Gerard,
On Tue, Nov 24, 2015 at 7:15 AM, Gerard Meijssen <gerard.meijssen(a)gmail.com>
wrote:
> Hoi,
> To start of, results from the past are no indications of results in the
> future. It is the disclaimer insurance companies have to state in all their
> adverts in the Netherlands. When you continue and make it a "theological"
> issue, you lose me because I am not of this faith, far from it. Wikidata is
> its own project and it is utterly dissimilar from Wikipedia.To start of
> Wikidata has been a certified success from the start. The improvement it
> brought by bringing all interwiki links together is enormous.That alone
> should be a pointer that Wikipedia think is not realistic.
>
These benefits are internal to Wikimedia and a completely separate issue
from third-party re-use of Wikidata content as a default reference source,
which is the issue of concern here.
To continue, people have been importing data into Wikidata from the start.
> They are the statements you know and, it was possible to import them from
> Wikipedia because of these interwiki links. So when you call for sources,
> it is fairly save to assume that those imports are supported by the quality
> of the statements of the Wikipedias
The quality of three-quarters of the 280+ Wikipedia language versions is
about at the level the English Wikipedia had reached in 2002.
Even some of the larger Wikipedias have significant problems. The Kazakh
Wikipedia for example is controlled by functionaries of an oppressive
regime[1], and the Croatian one is reportedly[2] controlled by fascists
rewriting history (unless things have improved markedly in the Croatian
Wikipedia since that report, which would be news to me). The Azerbaijani
Wikipedia seems to have problems as well.
The Wikimedia movement has always had an important principle: that all
content should be traceable to a "reliable source". Throughout the first
decade of this movement and beyond, Wikimedia content has never been
considered a reliable source. For example, you can't use a Wikipedia
article as a reference in another Wikipedia article.

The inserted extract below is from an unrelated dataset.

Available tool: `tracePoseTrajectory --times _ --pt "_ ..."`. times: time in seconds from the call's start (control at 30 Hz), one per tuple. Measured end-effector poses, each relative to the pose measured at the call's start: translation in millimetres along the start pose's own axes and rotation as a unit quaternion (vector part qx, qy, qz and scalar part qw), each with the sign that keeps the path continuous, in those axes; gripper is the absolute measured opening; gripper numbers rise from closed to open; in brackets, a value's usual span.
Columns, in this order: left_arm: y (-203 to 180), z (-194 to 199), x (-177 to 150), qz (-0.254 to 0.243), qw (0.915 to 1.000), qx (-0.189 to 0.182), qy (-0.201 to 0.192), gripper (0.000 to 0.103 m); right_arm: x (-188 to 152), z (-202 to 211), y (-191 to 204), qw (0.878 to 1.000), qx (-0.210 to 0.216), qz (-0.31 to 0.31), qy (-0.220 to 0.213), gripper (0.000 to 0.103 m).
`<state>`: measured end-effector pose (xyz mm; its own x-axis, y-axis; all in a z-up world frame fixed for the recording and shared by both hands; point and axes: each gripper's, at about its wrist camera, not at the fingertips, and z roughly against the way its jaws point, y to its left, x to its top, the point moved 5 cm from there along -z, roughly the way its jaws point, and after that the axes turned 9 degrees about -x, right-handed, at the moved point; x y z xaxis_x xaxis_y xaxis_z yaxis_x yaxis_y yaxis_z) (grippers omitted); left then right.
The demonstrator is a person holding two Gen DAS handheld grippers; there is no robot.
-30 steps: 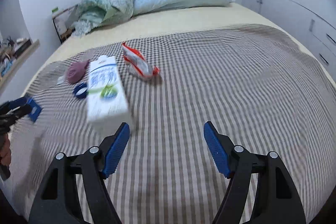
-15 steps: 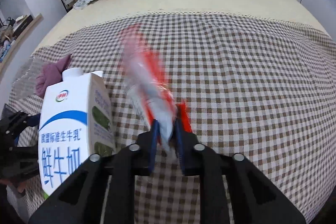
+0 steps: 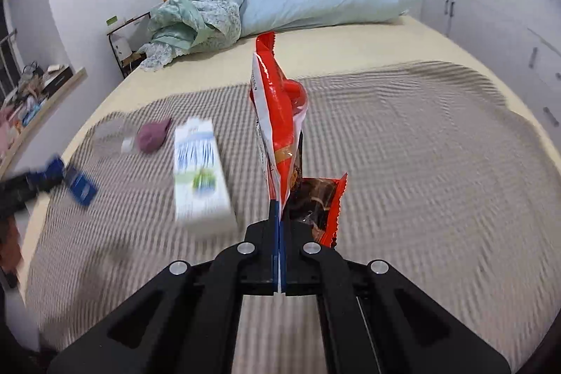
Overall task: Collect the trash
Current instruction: 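Grasp the blue bottle cap with the left tool while the right tool grasps the red snack bag, then carry cap and red bag to the wastebasket and open both tools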
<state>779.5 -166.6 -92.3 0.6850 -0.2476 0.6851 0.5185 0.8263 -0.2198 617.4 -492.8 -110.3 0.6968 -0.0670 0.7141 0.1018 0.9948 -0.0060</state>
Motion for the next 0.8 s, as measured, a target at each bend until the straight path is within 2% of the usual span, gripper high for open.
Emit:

Another important principle has been the disclaimer: pointing out to people
that the data is anonymously crowdsourced, and that there is no guarantee
of reliability or fitness for use.
Both of these principles are now being jettisoned.
Wikipedia content is considered a reliable source in Wikidata, and Wikidata
content is used as a reliable source by Google, where it appears without
any indication of its provenance. This is a reflection of the fact that
Wikidata, unlike Wikipedia, comes with a CC0 licence. That decision was, I
understand, made by Denny, who is both a Google employee and a WMF board
member.
The benefit to Google is very clear: this free, unattributed content adds
value to Google's search engine result pages, and improves Google's revenue
(currently running at about $10 million an hour, much of it from ads).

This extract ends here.